WORK ORDER - Everything from the line holding "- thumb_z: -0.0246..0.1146" through the last line of the listing needs to be repeated exactly, with no other lines.

DATA EXCERPT -

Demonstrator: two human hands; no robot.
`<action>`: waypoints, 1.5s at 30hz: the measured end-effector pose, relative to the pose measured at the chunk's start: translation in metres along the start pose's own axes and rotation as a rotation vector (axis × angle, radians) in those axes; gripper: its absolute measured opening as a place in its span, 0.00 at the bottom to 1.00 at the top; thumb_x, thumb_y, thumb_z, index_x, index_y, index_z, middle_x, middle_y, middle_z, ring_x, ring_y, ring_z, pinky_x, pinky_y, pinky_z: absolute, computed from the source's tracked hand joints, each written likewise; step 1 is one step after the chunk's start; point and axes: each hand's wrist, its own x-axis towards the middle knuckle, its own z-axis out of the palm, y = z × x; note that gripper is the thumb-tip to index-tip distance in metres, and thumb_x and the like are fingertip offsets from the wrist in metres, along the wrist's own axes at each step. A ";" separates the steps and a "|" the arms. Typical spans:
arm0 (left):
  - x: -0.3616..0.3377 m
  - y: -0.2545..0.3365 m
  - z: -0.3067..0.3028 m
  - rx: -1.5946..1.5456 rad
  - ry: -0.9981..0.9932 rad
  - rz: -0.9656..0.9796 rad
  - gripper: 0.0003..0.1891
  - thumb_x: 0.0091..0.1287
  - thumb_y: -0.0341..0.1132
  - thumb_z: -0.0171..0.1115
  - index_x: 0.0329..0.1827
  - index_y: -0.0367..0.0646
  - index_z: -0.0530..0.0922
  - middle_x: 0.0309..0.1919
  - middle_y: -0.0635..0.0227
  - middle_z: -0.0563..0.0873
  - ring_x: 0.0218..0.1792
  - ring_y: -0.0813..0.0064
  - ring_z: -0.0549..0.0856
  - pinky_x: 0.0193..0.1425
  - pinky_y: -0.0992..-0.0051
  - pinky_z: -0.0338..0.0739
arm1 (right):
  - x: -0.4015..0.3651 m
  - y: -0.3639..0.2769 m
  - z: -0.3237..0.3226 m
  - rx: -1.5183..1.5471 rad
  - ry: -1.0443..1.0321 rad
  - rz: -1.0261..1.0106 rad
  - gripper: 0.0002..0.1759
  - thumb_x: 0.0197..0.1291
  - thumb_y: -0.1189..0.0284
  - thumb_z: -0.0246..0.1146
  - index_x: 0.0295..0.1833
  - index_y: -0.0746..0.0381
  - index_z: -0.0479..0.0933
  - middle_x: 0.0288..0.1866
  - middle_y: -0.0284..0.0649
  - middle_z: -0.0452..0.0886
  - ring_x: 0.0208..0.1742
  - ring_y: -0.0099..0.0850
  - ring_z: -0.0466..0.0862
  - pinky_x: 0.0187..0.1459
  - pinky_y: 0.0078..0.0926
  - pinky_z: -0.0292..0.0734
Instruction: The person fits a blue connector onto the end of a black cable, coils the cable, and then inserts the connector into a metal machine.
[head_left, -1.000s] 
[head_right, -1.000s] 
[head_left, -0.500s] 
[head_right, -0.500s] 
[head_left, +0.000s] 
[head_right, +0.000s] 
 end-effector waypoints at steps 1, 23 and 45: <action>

OUTPUT FOR THIS TASK -
  - thumb_z: -0.0246..0.1146
  - index_x: 0.0295..0.1833
  - index_y: -0.0746..0.0381
  - index_z: -0.0479..0.0933
  - middle_x: 0.0288..0.1866
  - middle_y: -0.0284..0.0649
  - middle_z: -0.0452..0.0886
  - ring_x: 0.0208..0.1742
  - ring_y: -0.0099..0.0850
  - ring_z: -0.0466..0.0862
  - pinky_x: 0.0187..0.1459
  - pinky_y: 0.0078..0.0926
  - pinky_z: -0.0292..0.0734
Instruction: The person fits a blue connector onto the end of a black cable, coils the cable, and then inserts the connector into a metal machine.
[head_left, -1.000s] 
[head_right, -1.000s] 
[head_left, -0.500s] 
[head_right, -0.500s] 
[head_left, +0.000s] 
[head_right, +0.000s] 
 end-effector waypoints at steps 1, 23 and 45: <action>

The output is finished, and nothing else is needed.